From Generative AI to Crypto Exchanges: The Infrastructure Behind the GOYIM Token
5th March 2026 Liram Koblentz-Stenzler
In Insights

On 1 February 2026, a meme token called GOYIM appeared on the Solana blockchain, a public digital network where cryptocurrencies are created and traded. In contemporary far-right online spaces, the term appears in slogans such as “The Goyim Know”, promoting conspiracy theories of hidden Jewish control.

The GOYIM website centres on antisemitic language and imagery, embedding this framing within an interactive environment that combines an AI meme generator, a live X feed, gamified terminology, and real-time trading data in a single interface.

After listing on decentralised and centralised exchanges, GOYIM was presented primarily as a ticker symbol analysed for price and volatility, while its explicitly ideological website faded from prominence.

This Insight analyses both the ideological design and the technical infrastructure of the GOYIM token, showing how a project built around explicit antisemitic framing moves into mainstream trading environments, where attention shifts to price and trading activity, rather than ideology.

How Meme Tokens Generate Value 

Meme tokens convert attention into speculative value. By transforming political or cultural references into emotionally charged, shareable content, they generate visibility that can signal momentum in highly volatile markets. Spikes in online activity often coincide with increased trading volume, as attention itself becomes a signal of opportunity. In such an environment, heightened activity can trigger fear of missing out (FOMO), drawing traders into positions shaped more by momentum than fundamentals.

Platform Architecture and Generative AI in the GOYIM Project 

The project’s visual language is visible before any discussion of the token. The GOYIM website homepage displays a stereotype caricature associated with antisemitic imagery. Positioned above the token’s name and central slogan “Rise of the Nations”. The image brands the token within an openly ideological context.

At the centre of the website is an embedded generative tool built on the Gemini 2.5 flash model. Users can enter prompts and generate antisemitic memes directly within the platform. 

Meme creation is integrated directly into the interface, lowering the barrier to producing and circulating antisemitic content.

Figure 1: The GOYIM website integrates an AI-based meme generation tool into the project’s main interface.

Clicking the “View Chart” button beneath the Solana contract address opens a retro-style desktop screen labelled “GoyOS,” where the AI tool is located.

Figure 2: Main project page showing the “View Chart” button positioned beneath the Solana contract address.

The button launches an environment where ideological and financial factors coexist, rather than producing a conventional price chart.

Figure 3: The retro desktop interface (“GoyOS”) opened from the project’s main page.
Source: the GOYIM project website, accessed 14 February 2026.

Other elements within the interface carry the same ideological message.
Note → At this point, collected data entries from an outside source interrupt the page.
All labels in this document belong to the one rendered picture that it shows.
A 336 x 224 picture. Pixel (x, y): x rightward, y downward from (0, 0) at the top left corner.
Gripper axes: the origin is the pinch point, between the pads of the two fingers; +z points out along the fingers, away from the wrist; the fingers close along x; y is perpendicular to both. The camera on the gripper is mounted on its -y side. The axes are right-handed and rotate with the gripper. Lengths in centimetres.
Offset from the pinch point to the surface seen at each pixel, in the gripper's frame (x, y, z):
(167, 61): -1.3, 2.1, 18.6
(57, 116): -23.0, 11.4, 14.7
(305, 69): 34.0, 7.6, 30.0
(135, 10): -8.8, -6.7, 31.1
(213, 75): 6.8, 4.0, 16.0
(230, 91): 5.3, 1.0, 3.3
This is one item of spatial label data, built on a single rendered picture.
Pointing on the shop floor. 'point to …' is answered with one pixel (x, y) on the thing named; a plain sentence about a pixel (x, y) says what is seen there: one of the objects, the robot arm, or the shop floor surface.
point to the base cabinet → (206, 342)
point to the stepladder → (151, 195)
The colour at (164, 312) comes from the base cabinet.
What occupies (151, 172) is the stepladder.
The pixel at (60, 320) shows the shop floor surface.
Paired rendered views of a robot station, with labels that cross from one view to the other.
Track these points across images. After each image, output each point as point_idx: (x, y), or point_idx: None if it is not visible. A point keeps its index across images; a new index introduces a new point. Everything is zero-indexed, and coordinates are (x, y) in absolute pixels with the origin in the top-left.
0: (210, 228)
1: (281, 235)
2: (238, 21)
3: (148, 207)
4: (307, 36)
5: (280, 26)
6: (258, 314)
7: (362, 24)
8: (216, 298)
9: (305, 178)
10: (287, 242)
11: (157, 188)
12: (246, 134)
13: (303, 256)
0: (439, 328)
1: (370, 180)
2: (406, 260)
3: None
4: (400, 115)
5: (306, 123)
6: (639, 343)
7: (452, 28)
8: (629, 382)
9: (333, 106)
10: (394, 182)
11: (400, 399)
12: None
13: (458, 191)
A section titled “Meme Depot,” groups antisemitic memes directly on the project’s site.

Figure 4: The “Meme Depot” page within the GoyOS interface, where memes are displayed directly on the project website.

A basic grid game, titled “Goyswеeper”, repeats the project’s terminology during play. When a user loses, the screen displays the words “YOU GOYED” instead of “Game Over.” By placing that phrase inside a routine game interaction, the interface turns ideological language into part of ordinary play.

The interface includes a live feed labelled “GOYIM$ Live,” continuously pulling posts from X. The feed connects ideological content to ongoing social media activity, allowing users to move between the site and external platforms without leaving the project’s visual environment. 

The content itself spans multiple languages and includes conspiracy narratives, dehumanising language, and hashtags such as #Epstein. In several cases, the X accounts linked through the interface were later suspended or removed from X.

Below the live feed, a real-time price panel displays market capitalisation, liquidity, and transaction volume. Users are thus able to move seamlessly from ideological content to financial activity, with trading and propaganda integrated within a single platform environment.

Figure 5: GOYIM Live Feed interface displaying embedded X posts alongside real-time token price data.

This design presents a structural risk. The token’s antisemitic framing remains explicit on the project’s site, while its market data signals legitimacy and activity. The interface allows users to engage with ideological content and speculative trading without encountering a clear boundary between the two.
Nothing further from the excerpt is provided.